Later, I entered her Gmail credentials in Kopete to let her chat with me via Google Talk. The concepts of IM applications were highly unfamiliar to her, and I had to explain how to post a message, how to see if I’m online, and how to see if there were incoming messages. The messaging indicator was initially unfamiliar to her, but she soon got used to the concept of all message notifications being gathered under the envelope icon.

Another problem came in the form of the HP LaserJet M1120n MFP. While printing over the network worked out of the box, I had to search Google to discover how to enable support for scanning over the network. After I ran hp-setup, both Simple Scan and XSane found the scanner, but displayed an error. One Google search later, I found out that the HP proprietary plugin that was installed missed a library symlink in /usr/lib. I added it and then the scanner worked, but was it really that hard for HP to make sure it would work out of the box? How is a casual user supposed to solve this?

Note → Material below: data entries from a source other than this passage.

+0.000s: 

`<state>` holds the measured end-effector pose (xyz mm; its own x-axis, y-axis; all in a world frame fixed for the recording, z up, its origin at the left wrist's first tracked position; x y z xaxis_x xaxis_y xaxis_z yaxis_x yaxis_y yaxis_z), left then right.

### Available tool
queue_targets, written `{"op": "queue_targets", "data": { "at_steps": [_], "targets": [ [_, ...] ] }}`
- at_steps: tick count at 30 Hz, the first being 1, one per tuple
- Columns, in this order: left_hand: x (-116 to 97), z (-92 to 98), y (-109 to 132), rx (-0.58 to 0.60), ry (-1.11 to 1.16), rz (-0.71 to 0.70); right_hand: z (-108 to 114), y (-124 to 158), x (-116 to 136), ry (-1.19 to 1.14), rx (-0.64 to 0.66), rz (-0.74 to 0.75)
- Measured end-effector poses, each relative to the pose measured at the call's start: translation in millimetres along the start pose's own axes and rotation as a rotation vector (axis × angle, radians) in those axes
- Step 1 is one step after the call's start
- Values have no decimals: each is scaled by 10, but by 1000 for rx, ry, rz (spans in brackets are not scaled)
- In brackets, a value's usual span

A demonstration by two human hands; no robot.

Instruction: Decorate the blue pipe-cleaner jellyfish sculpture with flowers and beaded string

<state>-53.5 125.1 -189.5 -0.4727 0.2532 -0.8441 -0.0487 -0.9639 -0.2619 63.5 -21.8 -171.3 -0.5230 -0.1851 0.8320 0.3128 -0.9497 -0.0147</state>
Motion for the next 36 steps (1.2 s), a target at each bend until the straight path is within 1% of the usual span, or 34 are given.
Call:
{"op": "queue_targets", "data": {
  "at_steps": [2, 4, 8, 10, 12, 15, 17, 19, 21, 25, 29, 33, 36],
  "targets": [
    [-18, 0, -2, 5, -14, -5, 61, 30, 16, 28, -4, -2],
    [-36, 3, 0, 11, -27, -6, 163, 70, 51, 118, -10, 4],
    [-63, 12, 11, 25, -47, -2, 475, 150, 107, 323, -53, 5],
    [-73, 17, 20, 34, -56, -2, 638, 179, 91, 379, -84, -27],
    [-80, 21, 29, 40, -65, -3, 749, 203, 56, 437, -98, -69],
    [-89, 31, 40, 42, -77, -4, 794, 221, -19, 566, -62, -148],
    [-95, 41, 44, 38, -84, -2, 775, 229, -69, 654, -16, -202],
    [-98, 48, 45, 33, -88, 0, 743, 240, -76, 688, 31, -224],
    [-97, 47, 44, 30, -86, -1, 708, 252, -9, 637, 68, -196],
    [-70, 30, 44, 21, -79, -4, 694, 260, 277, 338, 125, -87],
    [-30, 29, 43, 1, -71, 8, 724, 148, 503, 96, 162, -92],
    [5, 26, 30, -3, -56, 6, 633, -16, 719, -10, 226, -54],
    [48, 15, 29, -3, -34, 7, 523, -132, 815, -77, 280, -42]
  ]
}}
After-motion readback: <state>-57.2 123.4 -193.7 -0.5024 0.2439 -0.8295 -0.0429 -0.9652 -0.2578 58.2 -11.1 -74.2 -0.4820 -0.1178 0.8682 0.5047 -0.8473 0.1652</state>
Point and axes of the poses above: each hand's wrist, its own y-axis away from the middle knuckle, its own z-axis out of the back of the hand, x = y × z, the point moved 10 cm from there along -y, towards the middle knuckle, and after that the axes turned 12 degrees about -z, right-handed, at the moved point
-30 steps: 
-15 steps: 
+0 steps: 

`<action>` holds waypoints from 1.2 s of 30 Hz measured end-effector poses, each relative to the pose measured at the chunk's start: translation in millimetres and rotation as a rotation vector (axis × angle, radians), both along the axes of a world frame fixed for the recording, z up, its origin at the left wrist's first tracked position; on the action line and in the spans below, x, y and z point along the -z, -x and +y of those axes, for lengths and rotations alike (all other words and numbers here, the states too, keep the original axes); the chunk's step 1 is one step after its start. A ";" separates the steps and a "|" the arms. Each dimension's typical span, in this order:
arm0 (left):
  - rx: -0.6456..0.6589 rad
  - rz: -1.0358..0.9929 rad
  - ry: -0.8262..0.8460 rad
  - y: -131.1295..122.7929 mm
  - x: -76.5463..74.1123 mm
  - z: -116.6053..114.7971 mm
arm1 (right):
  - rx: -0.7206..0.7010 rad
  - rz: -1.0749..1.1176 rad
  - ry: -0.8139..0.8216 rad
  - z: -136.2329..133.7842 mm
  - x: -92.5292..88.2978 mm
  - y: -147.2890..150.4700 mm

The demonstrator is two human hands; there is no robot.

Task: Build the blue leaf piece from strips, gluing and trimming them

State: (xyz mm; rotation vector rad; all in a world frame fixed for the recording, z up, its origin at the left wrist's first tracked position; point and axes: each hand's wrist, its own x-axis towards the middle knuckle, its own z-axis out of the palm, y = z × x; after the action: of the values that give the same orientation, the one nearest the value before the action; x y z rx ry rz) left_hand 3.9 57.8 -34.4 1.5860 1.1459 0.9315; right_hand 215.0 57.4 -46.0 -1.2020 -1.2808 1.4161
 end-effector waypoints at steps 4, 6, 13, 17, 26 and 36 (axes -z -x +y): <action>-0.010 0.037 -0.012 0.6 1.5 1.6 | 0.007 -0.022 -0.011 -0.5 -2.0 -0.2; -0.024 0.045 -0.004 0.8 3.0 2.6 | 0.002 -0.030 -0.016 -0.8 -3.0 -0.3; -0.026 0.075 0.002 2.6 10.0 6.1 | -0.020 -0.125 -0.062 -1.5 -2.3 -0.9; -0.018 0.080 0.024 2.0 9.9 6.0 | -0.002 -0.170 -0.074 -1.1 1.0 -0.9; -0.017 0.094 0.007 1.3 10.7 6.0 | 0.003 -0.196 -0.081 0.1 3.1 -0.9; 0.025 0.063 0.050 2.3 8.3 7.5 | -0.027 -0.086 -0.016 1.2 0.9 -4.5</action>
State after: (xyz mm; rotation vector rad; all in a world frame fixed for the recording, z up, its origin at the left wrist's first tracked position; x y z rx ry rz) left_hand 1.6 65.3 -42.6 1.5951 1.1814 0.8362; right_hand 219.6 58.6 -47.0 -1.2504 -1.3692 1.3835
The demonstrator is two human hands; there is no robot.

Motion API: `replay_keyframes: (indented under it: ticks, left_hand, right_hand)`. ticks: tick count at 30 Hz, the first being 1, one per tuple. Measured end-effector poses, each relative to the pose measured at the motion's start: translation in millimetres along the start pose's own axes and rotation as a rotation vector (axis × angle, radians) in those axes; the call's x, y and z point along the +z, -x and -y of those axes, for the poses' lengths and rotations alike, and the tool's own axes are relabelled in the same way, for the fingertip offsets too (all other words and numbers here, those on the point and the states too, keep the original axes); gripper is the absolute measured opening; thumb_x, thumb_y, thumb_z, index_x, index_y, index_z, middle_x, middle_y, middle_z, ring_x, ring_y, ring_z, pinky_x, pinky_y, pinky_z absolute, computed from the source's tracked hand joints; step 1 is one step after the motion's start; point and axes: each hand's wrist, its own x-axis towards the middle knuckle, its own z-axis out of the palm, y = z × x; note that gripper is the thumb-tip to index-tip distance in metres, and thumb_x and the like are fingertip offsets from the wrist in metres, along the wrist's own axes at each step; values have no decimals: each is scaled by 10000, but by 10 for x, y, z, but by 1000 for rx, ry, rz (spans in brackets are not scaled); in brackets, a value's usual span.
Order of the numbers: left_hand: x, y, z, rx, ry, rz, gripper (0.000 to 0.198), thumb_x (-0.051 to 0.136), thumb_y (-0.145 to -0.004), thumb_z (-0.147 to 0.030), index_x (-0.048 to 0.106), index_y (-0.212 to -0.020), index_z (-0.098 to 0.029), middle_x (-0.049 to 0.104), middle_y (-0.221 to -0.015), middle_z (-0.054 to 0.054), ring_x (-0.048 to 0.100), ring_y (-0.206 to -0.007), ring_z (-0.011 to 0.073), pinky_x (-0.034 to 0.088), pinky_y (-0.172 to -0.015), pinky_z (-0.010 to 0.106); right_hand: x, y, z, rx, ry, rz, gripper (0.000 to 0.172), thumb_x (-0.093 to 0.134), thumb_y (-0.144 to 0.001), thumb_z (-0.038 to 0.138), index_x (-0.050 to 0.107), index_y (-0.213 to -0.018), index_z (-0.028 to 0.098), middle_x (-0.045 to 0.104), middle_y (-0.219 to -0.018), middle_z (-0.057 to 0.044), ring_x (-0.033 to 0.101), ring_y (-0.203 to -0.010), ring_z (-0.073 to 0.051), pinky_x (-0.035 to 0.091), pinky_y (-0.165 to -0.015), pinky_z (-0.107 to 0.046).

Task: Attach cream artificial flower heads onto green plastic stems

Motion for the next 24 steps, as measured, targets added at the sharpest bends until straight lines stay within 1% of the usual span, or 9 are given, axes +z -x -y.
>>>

To summarize, here are some things that Kubuntu could improve, usability-wise:

  • Expose network settings in the installer, so that the computer can be connected to the Internet without leaving the installer.
  • Use a more high-contrast theme by default. Either use a darker panel, or darker icons. The contrast of the default Oxygen color scheme could be improved as well.
  • Add default actions for removable devices that can be executed without opening the menu, for example, by double-clicking. Furthermore, make it possible to access removable devices from the desktop in more than one way without a Dolphin window already open.
  • Improve interoperability of file associations between GNOME and KDE applications. If I associate image files with Gwenview in Dolphin, then Firefox and Shotwell should pick it up.
  • Display clearer error messages in scanning applications. I only found out about the symlink thanks to Launchpad, because the message was a generic “I/O Error”.

Finally, I’m not sure that “restore session at startup” is a good default. To my knowledge, no desktop environments other than KDE do this. GNOME, Xfce and Windows all boot to a clean desktop session by default.